*INSTRUCTIONS TO FOLLOW*:
Report each line of the data that contains the string "fruit".

*ENTRIES PROVIDED*:

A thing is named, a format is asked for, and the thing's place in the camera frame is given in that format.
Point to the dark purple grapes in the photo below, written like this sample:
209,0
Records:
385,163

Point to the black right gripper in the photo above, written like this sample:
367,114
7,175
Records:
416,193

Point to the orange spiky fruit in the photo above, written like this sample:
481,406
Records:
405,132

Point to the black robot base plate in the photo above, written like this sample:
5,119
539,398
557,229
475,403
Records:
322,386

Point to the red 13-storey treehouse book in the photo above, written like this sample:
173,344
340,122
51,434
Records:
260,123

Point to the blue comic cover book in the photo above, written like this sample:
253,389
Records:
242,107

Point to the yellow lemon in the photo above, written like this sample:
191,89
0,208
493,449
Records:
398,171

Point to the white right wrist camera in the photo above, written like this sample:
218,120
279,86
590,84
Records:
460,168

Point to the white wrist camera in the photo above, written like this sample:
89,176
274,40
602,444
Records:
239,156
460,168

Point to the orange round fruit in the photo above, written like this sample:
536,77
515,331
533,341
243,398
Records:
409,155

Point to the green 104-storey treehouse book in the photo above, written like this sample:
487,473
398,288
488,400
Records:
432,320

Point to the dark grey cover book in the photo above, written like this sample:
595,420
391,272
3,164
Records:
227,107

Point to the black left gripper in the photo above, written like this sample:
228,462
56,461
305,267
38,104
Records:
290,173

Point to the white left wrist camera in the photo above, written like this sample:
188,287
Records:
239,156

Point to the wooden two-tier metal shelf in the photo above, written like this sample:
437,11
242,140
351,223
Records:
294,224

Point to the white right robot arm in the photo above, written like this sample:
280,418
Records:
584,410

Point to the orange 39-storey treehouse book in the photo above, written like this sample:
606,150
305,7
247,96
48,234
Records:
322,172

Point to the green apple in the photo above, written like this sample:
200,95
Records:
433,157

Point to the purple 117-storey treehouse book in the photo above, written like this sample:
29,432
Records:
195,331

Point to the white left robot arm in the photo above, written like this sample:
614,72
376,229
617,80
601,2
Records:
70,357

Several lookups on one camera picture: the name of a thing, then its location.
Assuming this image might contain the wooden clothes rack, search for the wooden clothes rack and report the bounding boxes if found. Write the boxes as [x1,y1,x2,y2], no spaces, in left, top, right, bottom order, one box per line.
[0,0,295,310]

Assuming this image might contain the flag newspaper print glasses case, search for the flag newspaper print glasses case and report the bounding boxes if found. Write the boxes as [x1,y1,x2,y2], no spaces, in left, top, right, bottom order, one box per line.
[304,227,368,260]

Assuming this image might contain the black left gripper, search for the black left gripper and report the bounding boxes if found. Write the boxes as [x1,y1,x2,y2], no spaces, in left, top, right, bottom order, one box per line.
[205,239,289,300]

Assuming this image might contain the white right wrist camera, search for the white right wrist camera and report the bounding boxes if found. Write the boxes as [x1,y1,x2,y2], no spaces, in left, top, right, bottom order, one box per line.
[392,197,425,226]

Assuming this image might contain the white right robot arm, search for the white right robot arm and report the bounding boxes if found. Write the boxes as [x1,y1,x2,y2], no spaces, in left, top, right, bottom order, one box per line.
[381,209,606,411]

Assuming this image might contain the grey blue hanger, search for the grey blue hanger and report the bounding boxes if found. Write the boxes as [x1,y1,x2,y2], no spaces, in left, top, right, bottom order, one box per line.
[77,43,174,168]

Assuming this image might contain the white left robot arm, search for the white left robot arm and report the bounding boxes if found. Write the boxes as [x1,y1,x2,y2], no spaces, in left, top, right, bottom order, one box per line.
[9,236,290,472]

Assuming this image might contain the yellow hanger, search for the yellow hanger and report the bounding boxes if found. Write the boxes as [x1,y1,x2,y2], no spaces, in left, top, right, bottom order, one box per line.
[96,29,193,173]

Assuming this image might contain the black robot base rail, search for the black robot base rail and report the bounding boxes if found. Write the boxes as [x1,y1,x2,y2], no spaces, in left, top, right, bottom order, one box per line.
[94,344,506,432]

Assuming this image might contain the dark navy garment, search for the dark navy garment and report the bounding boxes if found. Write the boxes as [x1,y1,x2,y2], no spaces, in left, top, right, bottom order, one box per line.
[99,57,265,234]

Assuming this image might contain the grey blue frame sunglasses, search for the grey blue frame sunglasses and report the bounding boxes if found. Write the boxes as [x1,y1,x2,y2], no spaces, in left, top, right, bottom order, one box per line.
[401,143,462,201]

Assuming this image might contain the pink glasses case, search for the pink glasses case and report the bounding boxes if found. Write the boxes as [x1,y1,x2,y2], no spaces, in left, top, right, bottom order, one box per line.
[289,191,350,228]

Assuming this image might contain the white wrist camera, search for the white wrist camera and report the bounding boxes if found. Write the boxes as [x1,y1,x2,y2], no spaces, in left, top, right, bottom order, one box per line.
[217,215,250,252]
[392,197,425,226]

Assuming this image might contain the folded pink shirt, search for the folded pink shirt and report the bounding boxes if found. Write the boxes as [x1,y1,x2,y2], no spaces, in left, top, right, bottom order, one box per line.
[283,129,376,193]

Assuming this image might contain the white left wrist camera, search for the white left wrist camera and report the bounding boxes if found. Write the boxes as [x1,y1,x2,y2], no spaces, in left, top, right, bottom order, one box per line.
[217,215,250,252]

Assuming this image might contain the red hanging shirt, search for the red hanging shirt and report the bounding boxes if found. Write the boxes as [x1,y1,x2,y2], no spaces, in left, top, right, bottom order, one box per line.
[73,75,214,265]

*EXERCISE SOLUTION*:
Point to the orange spiky fruit in the photo above, written like this sample:
Point to the orange round fruit in the photo above, written like this sample:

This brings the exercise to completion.